## Task requirements
Could you copy out all of the records below exactly, leaving out every picture?

## Data
════════════════════

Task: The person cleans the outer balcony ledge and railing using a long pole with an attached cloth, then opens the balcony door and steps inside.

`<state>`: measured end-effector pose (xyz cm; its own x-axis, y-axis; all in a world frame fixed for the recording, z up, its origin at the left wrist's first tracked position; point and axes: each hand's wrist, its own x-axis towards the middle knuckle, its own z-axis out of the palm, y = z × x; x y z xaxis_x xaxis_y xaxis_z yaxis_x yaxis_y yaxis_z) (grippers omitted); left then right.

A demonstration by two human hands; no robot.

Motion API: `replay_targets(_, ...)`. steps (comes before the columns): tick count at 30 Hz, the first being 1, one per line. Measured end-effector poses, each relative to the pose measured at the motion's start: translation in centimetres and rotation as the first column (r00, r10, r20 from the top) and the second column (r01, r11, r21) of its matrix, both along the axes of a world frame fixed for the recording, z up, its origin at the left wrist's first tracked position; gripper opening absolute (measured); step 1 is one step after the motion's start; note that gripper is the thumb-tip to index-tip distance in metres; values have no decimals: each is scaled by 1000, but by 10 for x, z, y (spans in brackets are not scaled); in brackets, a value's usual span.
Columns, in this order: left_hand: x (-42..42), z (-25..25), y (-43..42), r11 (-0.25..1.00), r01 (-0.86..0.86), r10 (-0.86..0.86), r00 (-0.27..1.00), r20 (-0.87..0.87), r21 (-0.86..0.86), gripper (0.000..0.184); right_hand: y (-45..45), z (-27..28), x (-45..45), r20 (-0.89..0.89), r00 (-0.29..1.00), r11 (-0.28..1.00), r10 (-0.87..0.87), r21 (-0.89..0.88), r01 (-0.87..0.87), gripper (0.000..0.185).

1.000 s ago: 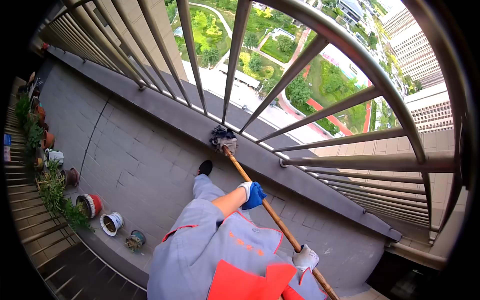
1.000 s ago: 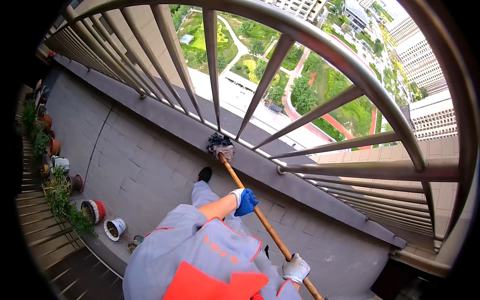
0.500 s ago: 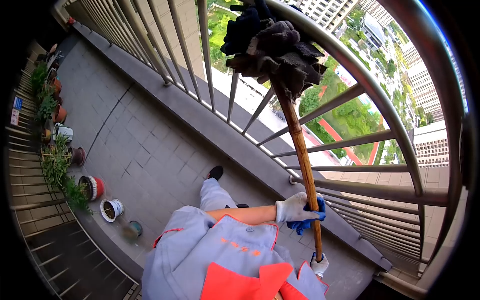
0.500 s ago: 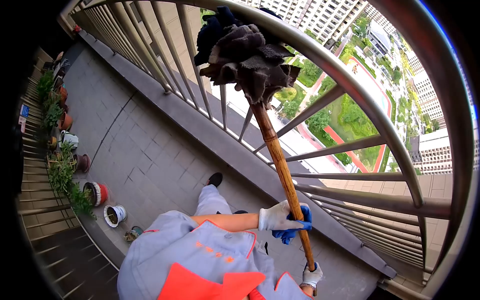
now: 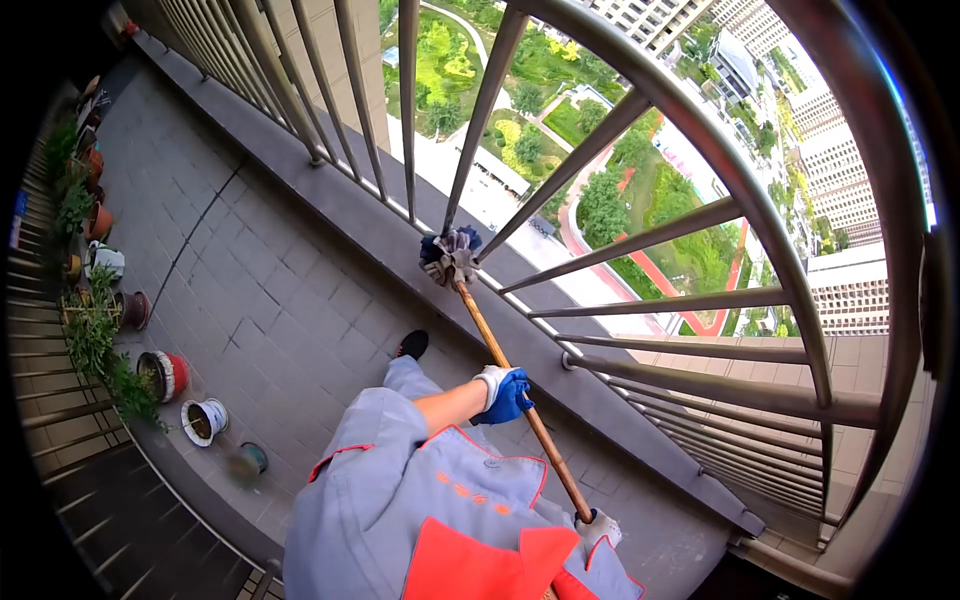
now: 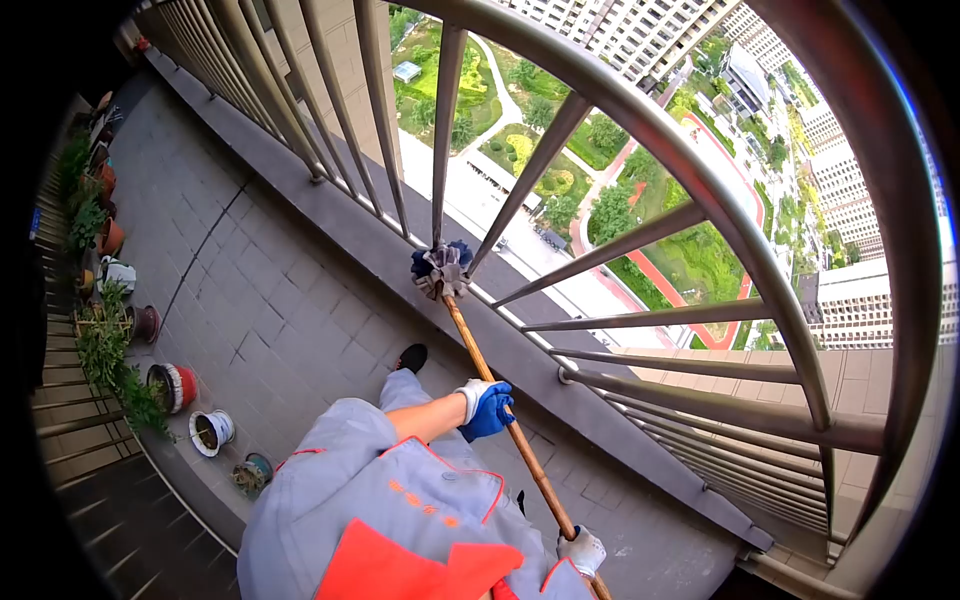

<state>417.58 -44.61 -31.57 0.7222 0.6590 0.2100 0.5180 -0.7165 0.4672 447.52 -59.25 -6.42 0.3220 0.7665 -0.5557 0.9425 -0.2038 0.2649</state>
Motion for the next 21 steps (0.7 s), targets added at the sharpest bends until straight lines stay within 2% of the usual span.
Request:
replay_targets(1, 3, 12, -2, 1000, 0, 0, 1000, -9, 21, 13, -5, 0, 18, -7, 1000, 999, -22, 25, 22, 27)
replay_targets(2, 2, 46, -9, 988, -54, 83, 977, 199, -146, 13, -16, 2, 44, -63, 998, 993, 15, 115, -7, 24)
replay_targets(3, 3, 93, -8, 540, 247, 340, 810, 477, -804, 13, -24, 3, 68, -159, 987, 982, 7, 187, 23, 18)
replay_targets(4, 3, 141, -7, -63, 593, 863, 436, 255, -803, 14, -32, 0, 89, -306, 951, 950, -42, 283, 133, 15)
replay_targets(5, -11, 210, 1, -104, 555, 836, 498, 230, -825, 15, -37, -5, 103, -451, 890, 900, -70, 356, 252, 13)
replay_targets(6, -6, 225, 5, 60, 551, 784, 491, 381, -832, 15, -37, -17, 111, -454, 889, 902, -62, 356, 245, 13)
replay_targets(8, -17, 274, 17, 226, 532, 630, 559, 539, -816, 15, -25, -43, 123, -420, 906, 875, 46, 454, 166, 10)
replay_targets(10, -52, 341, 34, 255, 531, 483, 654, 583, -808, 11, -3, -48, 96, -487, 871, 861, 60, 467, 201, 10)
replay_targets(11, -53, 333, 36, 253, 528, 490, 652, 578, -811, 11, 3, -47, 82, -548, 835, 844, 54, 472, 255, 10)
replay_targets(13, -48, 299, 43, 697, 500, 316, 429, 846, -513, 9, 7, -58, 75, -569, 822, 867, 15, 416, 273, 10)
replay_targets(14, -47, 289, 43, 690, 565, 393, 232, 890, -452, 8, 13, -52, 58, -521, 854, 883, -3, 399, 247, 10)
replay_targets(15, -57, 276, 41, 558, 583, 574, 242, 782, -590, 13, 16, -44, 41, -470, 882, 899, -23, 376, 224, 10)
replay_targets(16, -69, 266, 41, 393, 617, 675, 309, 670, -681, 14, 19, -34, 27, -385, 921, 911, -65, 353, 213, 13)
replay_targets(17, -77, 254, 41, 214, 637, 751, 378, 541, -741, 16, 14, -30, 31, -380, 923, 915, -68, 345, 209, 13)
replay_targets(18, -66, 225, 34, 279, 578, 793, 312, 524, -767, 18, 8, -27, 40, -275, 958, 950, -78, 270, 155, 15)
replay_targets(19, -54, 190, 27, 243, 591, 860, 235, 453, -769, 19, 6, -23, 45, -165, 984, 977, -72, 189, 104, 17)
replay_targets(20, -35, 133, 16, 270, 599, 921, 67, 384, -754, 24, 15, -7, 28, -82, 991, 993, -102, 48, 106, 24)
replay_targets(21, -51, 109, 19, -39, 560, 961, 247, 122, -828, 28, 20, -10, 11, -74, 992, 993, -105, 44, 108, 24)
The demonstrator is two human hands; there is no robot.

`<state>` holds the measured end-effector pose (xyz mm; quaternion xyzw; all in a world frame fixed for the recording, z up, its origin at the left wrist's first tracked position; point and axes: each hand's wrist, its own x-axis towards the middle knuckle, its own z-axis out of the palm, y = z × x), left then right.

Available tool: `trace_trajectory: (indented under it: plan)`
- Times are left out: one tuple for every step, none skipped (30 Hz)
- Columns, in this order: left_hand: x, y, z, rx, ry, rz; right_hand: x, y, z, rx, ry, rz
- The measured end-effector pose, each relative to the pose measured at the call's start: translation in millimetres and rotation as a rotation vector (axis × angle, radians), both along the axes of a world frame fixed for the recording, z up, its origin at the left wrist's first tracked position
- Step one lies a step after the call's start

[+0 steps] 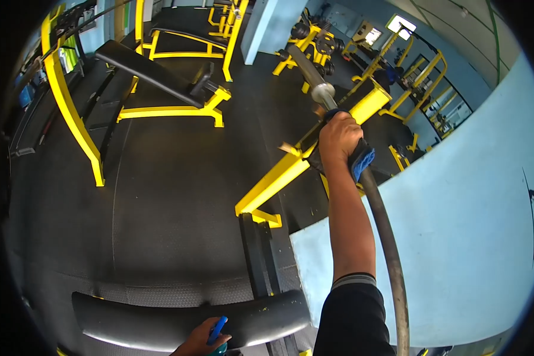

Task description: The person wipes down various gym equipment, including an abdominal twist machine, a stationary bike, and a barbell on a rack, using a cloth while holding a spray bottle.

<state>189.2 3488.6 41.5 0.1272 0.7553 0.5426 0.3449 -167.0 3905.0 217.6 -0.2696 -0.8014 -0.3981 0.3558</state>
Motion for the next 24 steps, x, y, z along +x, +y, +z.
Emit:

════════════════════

## Solution for this exercise
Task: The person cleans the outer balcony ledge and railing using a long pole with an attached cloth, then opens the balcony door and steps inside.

`<state>`: measured end-effector pose (xyz cm; its own x-axis, y-axis; all in a world frame fixed for the recording, z up, its origin at the left wrist's first tracked position; point and axes: each hand's wrist, its own x-axis towards the middle knuckle, its own z-axis out of the palm, y = z × x; x y z xaxis_x xaxis_y xaxis_z yaxis_x yaxis_y yaxis_z) (grippers omitted); left then right.

A demonstration by two human hands; no robot.

Motion API: `replay_targets(_, ...)`. steps (comes before the columns): tick count at 30 Hz, the first being 1, one per line. Measured end-effector poses, each relative to the pose measured at the motion's start: translation in centimetres and rotation as the first column (r00, r10, r20 from the top) and the second column (r01, r11, r21) of its matrix, both along the axes of a world frame fixed for the recording, z up, its origin at the left wrist's first tracked position; gripper opening absolute (measured); step 1 is one step after the motion's start; note that gripper is the thumb-tip to index-tip distance in metres; values have no decimals: each is scaled by 1000, but by 10 for x, z, y (spans in brackets are not scaled); in brackets, a value's usual span.
Columns, in this order: left_hand: x (-42..42), z (-25..25), y (-43..42), r11 (-0.25..1.00), r01 (-0.86..0.86), r10 (-0.86..0.86), r00 (-0.27..1.00), r20 (-0.87..0.87), r21 (-0.86..0.86), gripper (0.000..0.184); right_hand: y (-45..45), z (-27..28), x (-45..45), r20 (-0.89..0.89), r00 (-0.29..1.00), r11 (-0.28..1.00), r10 (-0.87..0.87), r21 (-0.89..0.88), r01 (-0.87..0.87), gripper (0.000..0.185).

1.000 s ago: 
1.000 s ago: 
0.500 s ago: 
0.500 s ago: 
now: 
now: 

<state>417.58 -44.61 -31.57 0.7222 0.6590 0.2100 0.5180 -0.7165 0.4672 447.52 -59.25 -6.42 0.3220 0.7665 -0.5557 0.9425 -0.2038 0.2649</state>
Motion for the next 21 steps (0.7 s), targets added at the sharpest bends until straight lines stay within 2% of the usual span.
Request:
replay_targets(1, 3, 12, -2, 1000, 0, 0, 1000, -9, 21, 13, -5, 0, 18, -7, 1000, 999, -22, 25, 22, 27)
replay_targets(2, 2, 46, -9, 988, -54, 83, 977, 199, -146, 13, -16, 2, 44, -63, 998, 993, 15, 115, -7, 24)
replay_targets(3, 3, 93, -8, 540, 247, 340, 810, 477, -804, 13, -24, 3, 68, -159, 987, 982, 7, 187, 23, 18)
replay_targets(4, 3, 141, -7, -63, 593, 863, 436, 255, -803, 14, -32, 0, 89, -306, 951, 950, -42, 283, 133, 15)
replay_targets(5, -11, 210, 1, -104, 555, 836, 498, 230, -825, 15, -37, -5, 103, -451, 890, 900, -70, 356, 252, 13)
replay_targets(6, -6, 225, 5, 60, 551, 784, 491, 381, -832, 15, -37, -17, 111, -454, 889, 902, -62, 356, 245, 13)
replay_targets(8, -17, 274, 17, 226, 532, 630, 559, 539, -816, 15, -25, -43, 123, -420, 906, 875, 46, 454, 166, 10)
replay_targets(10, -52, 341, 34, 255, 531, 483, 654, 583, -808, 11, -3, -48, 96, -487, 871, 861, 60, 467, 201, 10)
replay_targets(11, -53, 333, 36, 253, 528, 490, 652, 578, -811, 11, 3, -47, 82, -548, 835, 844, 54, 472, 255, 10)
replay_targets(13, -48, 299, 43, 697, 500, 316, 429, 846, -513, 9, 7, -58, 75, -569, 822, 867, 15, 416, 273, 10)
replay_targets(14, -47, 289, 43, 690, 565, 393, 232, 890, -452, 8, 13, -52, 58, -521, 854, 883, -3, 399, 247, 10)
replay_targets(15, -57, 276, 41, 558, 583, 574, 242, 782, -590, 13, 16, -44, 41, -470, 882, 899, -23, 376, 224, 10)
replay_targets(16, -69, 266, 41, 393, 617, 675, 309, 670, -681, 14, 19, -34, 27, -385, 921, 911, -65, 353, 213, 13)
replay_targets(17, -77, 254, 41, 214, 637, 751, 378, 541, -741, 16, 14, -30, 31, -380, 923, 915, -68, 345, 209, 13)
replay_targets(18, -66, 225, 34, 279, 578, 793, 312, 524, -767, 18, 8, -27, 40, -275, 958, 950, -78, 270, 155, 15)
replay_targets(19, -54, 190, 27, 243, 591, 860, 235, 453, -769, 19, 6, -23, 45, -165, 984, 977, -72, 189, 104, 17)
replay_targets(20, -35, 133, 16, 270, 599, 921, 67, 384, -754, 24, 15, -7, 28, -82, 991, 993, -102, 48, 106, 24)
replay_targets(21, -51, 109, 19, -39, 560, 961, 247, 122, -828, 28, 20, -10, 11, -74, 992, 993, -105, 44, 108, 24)
The demonstrator is two human hands; there is no robot.

`<state>` holds the measured end-effector pose (xyz mm; quaternion xyzw; all in a world frame fixed for the recording, z up, its origin at the left wrist's first tracked position; point and axes: each hand's wrist, its own x-axis towards the middle knuckle, its own z-axis out of the palm, y = z × x), left then right.

Available tool: `trace_trajectory: (indented under it: plan)`
- Times are left out: one tuple for every step, none skipped (30 Hz)
- Columns, in this order: left_hand: x, y, z, rx, ry, rz; right_hand: x, y, z, rx, ry, rz
- The measured end-effector pose, each relative to the pose measured at the call's start: translation in millimetres and rotation as a rotation vector (axis × angle, radians), both along the axes of a world frame fixed for the recording, z up, its origin at the left wrist's first tracked position
- Step one lies a step after the call's start

[+0 steps] 

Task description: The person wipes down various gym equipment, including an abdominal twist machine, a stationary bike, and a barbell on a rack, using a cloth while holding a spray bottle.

<state>189.2 3488.6 41.5 0.1272 0.7553 0.5426 0.3449 -167.0 3905.0 217.6 -0.2696 -0.8014 -0.3981 0.3558</state>
Motion for the next 24 steps, x, y, z along +x, +y, +z.
Emit:

The given output is complete.